◆ Problem requirements
Please take the lines from the one holding "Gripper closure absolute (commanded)" through the one holding "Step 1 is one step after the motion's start" in the data below and copy them exactly.
—————
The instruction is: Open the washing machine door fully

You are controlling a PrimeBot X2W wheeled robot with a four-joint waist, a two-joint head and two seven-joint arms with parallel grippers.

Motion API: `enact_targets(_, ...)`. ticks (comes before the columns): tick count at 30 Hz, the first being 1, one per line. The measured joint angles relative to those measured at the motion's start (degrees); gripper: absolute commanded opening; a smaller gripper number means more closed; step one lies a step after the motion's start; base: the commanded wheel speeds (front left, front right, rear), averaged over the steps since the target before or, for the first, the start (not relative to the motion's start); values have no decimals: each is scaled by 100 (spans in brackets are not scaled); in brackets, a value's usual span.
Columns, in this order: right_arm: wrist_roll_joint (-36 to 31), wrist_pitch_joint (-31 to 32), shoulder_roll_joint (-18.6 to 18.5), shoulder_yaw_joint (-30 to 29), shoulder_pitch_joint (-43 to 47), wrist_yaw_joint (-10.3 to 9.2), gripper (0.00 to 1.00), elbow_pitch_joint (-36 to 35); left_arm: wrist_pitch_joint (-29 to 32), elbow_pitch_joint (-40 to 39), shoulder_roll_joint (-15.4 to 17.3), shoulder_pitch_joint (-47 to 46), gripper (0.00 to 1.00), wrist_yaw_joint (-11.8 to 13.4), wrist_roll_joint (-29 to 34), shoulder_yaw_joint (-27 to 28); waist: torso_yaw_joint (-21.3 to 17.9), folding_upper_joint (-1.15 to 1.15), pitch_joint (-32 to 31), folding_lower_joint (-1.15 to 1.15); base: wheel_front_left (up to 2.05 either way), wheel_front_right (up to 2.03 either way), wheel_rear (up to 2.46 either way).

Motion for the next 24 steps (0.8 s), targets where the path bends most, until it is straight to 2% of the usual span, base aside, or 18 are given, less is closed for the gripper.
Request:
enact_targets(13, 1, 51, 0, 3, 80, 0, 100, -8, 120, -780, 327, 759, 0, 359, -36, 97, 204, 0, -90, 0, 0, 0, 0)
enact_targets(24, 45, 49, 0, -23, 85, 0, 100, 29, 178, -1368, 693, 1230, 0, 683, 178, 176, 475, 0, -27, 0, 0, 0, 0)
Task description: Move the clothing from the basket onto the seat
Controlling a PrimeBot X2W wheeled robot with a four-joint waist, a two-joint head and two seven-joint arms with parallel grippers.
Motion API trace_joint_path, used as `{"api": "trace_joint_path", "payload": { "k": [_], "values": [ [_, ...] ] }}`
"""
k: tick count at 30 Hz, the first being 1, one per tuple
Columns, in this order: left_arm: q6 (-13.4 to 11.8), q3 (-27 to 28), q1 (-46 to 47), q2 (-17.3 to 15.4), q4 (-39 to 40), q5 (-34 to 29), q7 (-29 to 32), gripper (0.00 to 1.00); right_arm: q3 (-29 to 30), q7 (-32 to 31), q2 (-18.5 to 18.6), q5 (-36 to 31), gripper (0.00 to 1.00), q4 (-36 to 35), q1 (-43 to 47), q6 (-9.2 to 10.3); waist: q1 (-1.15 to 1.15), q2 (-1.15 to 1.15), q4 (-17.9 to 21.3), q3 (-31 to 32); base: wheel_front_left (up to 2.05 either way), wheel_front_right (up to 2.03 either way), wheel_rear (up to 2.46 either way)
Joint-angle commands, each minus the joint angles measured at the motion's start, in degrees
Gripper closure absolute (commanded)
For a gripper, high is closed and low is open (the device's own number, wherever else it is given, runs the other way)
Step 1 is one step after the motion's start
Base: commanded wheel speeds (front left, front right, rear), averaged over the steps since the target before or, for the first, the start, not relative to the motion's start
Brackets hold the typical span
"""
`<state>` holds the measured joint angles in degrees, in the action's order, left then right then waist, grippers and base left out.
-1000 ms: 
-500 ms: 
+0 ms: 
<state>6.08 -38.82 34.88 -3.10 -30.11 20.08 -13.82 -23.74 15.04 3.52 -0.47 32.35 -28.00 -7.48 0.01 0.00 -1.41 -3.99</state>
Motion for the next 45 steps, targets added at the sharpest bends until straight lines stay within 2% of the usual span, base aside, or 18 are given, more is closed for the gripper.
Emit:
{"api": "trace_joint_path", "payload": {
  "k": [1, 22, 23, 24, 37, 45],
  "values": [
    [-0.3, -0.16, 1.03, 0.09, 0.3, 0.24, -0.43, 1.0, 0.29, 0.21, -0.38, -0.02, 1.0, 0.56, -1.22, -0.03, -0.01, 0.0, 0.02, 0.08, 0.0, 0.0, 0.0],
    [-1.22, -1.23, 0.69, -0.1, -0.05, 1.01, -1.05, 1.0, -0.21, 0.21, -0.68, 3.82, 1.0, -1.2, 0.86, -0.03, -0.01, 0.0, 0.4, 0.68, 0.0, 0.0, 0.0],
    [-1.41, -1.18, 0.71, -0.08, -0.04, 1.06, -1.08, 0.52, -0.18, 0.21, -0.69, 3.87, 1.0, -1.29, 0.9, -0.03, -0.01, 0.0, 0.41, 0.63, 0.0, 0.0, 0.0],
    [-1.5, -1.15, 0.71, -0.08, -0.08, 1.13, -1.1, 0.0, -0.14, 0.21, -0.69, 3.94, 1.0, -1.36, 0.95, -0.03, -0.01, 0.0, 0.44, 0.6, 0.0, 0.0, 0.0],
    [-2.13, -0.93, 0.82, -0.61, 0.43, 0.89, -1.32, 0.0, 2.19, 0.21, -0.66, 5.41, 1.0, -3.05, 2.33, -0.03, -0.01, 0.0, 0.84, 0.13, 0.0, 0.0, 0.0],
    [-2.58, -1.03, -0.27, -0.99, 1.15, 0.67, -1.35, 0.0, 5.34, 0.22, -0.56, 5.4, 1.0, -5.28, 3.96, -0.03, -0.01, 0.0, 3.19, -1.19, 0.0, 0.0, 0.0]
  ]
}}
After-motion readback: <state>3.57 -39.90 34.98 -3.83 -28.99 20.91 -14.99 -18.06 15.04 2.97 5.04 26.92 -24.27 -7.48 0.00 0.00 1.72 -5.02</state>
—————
◆ Answer for this exercise
Gripper closure absolute (commanded)
For a gripper, high is closed and low is open (the device's own number, wherever else it is given, runs the other way)
Step 1 is one step after the motion's start

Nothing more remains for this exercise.